The RAS superfamily consists of five subfamilies – Ras, Rho, Rab, Arf, and Ran – that contain approximately 150 proteins. Abberant RAS genes are common in a wide number of human cancers. As one of the first human oncogenes identified, point mutations or aberrant transcription of RAS genes is estimated to result in 15-30% of all cancers. From these, it is known that there are three major downstream effector families: Raf, PI3K, and RalGEF.
The Ras-Raf signaling activity is critical to the Ras/MAPK signaling pathway. The Raf protein family is made up of serine/threonine kinases (A-Raf, B-Raf, and C-Raf/Raf-1) that are activated by the binding to GTP-bound Ras. The resultant effect is that the MAPK cascade signaling pathway becomes activated, leading to MEK and ERK phosphorylation that results in the activation of various transcription factors and cell cycle regulatory proteins. For tumors, constitutive activation of RAS leads to cell proliferation and survival.
RAS also shows selectivity for Class I PI3K isoforms. More specifically, while H-RAS, K-RAS, N-RAS, R-RAS, TC21, and M-RAS can activate p110α and p110γ; meanwhile, R-RAS and TC21 only activate the p110δ isoform. It has been suggested that because RAS shows specificity for p110 isoforms, there may be unique consequences of RAS activation in different cell types. As a consequence, strategies to target RAS in oncology will need to consider isoform-specific inhibitors to inhibit PI3K activity where oncogenic RAS mutations are implicated.

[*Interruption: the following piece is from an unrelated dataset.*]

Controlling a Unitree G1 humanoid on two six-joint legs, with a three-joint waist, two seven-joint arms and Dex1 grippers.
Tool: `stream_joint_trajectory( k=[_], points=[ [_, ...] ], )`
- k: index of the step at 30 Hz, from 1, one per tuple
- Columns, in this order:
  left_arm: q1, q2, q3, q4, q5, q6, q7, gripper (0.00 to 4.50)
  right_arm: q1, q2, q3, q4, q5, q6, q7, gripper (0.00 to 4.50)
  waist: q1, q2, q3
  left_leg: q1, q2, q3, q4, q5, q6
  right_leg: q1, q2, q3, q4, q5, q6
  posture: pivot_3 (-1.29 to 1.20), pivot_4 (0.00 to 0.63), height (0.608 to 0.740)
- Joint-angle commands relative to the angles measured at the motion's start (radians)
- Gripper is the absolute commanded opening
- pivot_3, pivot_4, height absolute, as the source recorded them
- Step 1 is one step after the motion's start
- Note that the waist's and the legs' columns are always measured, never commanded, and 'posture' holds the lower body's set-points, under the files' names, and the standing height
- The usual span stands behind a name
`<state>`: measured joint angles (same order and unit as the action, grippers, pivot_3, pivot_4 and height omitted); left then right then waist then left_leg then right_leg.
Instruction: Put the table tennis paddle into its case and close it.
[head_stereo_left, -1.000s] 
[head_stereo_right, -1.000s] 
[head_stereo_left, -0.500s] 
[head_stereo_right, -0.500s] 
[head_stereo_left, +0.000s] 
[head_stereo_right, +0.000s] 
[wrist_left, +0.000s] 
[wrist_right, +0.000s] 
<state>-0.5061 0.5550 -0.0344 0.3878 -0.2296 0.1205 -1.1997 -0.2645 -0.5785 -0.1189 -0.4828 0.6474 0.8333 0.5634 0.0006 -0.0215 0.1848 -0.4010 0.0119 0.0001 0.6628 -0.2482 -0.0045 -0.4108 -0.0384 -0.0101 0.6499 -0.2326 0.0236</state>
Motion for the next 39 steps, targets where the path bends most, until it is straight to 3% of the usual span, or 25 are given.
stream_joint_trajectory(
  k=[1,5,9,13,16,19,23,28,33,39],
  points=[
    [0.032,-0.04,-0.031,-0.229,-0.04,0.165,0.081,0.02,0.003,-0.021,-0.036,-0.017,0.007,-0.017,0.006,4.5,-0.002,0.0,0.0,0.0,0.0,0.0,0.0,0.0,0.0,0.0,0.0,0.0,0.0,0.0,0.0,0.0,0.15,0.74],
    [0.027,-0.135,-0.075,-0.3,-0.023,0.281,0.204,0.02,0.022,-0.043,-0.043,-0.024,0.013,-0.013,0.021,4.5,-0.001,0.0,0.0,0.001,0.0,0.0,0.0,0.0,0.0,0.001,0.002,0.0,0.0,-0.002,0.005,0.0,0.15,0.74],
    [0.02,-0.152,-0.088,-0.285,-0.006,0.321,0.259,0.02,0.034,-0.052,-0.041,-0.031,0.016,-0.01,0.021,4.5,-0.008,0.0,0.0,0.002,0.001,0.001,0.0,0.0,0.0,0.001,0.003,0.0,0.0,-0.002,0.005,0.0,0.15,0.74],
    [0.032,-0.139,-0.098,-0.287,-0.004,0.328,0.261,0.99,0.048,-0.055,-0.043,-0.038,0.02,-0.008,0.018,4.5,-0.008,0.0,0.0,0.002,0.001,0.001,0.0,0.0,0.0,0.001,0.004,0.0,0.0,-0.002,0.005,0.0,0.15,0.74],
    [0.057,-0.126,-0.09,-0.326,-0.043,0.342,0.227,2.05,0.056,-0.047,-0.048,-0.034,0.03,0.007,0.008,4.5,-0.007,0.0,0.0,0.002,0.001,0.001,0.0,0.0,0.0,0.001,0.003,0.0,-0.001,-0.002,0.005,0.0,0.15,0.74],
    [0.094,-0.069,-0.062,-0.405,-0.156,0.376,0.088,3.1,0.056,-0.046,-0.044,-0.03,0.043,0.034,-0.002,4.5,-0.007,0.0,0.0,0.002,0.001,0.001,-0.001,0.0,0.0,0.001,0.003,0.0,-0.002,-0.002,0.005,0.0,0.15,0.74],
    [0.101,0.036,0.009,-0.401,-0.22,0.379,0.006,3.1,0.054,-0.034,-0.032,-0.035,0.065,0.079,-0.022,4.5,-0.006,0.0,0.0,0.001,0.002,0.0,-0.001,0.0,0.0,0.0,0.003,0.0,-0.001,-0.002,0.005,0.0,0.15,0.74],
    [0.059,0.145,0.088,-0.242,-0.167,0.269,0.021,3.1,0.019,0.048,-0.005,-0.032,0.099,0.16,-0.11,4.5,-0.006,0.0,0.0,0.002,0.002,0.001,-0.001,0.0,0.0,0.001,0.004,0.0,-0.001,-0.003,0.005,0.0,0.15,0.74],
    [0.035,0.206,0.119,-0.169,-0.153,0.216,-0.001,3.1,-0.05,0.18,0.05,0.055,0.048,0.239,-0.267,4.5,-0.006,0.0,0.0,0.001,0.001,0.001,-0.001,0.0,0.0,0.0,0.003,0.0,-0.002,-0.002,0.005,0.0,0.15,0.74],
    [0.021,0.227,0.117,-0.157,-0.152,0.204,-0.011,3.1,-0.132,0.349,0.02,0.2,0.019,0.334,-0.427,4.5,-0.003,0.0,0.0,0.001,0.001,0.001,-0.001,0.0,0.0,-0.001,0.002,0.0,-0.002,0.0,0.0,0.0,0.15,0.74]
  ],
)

Tumors consisting of RAS mutations are capable of exploiting both MAPK and PI3K pathways to result in mitosis, apoptosis, motility, proliferation, and differentiation. Aside from MAPK and PI3K, RAS also interacts with a range of other proteins (p120-GAP, NF1-GAP, MEKK1, AF-6, Nore-1, Rin-1 and Canoe), however, their role in tumor activity is unclear.[1] Interestingly, of all the subfamily proteins only three constituents have been found to be mutated in a number of human cancers (K-RAS, N-RAS, and H-RAS). K-RAS mutations are the most frequently mutated of the three RAS-members, and is implicated especially in pancreatic adenocarcinomas, colorectal tumorigenesis, and lung cancer. In contrast, H-RAS mutations have been shown to be associated in 10-24% of prostate cancer cases (rate varies by demographics), small intestinal tumors, esophageal tumorigensis, and uterine carcinogenesis.[2]